### EXERCISE
Only the lines below starting at the one containing "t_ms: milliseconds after" and ending at the one containing "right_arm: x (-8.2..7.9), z" belong in the answer, each copied exactly.

### INPUT DATA

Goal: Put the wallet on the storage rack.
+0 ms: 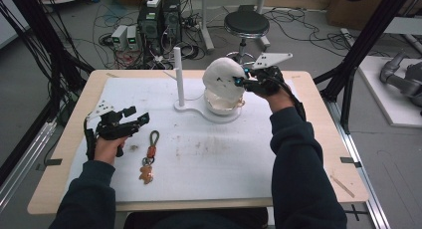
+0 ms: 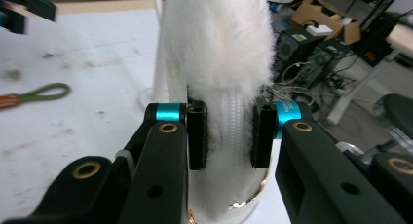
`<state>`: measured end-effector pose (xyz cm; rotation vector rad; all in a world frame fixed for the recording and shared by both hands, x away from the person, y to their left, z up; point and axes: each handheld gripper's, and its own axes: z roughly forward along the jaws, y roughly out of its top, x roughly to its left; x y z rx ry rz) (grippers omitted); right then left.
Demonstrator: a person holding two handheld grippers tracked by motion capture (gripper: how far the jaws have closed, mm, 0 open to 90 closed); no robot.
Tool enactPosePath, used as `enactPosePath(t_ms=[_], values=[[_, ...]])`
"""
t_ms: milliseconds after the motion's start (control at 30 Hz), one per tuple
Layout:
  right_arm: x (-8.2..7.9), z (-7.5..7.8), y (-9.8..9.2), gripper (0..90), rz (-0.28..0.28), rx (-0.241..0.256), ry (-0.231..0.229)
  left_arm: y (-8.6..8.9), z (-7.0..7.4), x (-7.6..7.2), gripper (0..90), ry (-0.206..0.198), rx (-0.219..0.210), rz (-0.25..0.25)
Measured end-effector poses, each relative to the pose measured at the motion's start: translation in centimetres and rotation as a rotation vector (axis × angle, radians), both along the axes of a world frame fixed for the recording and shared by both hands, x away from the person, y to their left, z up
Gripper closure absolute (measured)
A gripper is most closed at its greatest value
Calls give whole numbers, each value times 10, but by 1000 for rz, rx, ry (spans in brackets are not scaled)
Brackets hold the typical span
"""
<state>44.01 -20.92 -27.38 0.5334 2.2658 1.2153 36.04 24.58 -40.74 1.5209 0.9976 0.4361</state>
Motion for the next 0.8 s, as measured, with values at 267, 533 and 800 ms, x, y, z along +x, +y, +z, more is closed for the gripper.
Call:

### TASK RESPONSE
t_ms: milliseconds after the motion's start (control at 30 Hz), one per tuple
Layout:
  right_arm: x (-8.2..7.9), z (-7.5..7.8), y (-9.8..9.2), gripper (0..90), rz (-0.28..0.28), rx (-0.241..0.256), ry (-0.231..0.229)

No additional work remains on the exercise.